(Last Updated On: 19 Nov, 2019)

It takes money to make money. But with all the scams around, especially surrounding project funding, an Escrow Account or other designated firms that are secured by an Insurance firm, is an established procedure that can provide protection for both sides in the transaction.


1) What is it?  

  • An escrow is a financial arrangement where a third party holds and regulates the payment of the funds required for two parties involved in a given transaction. It helps make transactions more secure by keeping the payment in a secure escrow account which is only released when all of the terms of an agreement are met as overseen by the escrow company.

2) Why?

  • Since the project is a non-recourse funding, an escrow is used to serve as a security/collateral against the funding and also shows the creditworthiness of the borrower

3) How it works?

  • After the funding agreement is signed, the escrow agreement is issued with the details of the escrow company as stipulated by the lender. The escrow firm can be verified by the borrower.
  1. Lender and Borrower agree to terms – After the signing of the loan agreement, both parties sign the escrow agreement with the details of the escrow firm,
  2. The borrower pays Escrow – Borrower submits payment by selecting wire transfer, Escrow verifies the payment, the Lender and Borrower are notified that funds have been secured.
  3. Lender initiates the transfer – Upon payment verification, the Lender is authorized to transfer the loan as agreed in the funding agreement, the escrow  verifies that the borrower has received the loan
  4. Escrow pays Borrower – Escrow refunds the escrow deposit to the borrower.

How Escrow Protects

Borrowers: In the case of a Borrower seeking 100% financing, Loan and JV, Due Diligence fees are usually required before funding, so the Lender can ensure the project is viable before providing financing. Escrow ensures the Borrower’s wishes are upheld and certain actions are completed (for example, the issuance of an LOI), before the Due Diligence fees are released.

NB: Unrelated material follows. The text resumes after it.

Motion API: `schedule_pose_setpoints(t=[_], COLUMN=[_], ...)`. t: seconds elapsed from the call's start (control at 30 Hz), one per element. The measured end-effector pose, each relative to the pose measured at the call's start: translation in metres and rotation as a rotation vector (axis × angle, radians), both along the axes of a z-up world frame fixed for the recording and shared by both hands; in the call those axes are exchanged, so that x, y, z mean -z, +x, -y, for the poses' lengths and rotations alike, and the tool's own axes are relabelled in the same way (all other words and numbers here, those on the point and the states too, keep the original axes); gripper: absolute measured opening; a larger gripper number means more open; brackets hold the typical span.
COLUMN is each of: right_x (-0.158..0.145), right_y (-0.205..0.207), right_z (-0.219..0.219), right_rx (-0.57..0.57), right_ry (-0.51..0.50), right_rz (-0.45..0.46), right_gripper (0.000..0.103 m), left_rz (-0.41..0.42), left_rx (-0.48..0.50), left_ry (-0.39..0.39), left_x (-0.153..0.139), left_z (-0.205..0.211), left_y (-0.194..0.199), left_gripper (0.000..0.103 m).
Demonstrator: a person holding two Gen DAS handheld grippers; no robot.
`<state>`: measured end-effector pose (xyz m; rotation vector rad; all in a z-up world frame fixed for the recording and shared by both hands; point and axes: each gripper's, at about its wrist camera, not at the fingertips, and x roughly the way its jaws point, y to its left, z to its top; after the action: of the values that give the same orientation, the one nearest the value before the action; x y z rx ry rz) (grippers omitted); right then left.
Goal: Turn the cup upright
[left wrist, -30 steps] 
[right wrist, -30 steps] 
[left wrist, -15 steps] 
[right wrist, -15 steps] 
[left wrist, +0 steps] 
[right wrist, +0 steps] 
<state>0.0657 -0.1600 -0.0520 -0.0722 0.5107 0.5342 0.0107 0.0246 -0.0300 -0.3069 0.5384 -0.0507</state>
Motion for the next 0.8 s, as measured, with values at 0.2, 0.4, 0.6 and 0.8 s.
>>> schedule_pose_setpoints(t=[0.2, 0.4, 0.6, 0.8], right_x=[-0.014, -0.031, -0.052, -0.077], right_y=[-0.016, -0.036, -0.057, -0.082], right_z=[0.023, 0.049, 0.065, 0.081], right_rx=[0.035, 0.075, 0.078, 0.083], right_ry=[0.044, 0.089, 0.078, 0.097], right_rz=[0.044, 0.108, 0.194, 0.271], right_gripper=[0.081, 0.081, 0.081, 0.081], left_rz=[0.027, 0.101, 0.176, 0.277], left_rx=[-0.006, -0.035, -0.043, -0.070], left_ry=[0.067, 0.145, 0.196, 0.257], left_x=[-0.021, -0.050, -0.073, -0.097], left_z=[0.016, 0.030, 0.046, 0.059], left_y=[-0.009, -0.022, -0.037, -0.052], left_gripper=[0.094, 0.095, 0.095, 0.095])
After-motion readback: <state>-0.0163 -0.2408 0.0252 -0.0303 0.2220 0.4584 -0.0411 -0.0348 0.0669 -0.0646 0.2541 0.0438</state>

Lenders: Escrow protects the Lender as well, from investing valuable employee time (which translates into money), as they pre-qualify a project for funding, only to find the Borrower doesn’t have the fees for the Due Diligence. If the fees are already in Escrow, the Lenders know that assuming the project is viable, the loan will move forward, the project will get funded, and they will earn their profits.

How to Protect Yourself from Mistakes

Don’t make the mistake of assuming every Escrow arrangement is equal. If the Escrow Agent is not licensed by the government (i.e. not a firm), they might only be held to a “gross negligence” standard if they don’t protect the Escrow funds. Their Escrow forms, signed by everyone involved, will most likely contain Indemnity clauses, leaving you unable to prosecute them can also be used as escrows which guarantee safety and refund of deposit in the case of default from the lender

Escrow Agents licensed by the State, such as Escrow firms, are held to a higher standard by the government. A licensed Escrow Agent could lose his license, his job, and his freedom if all Escrow laws and instructions aren’t followed to the letter.

Which means using Escrow and a licensed Escrow Agent ultimately provides better protection for both Borrower and Lender.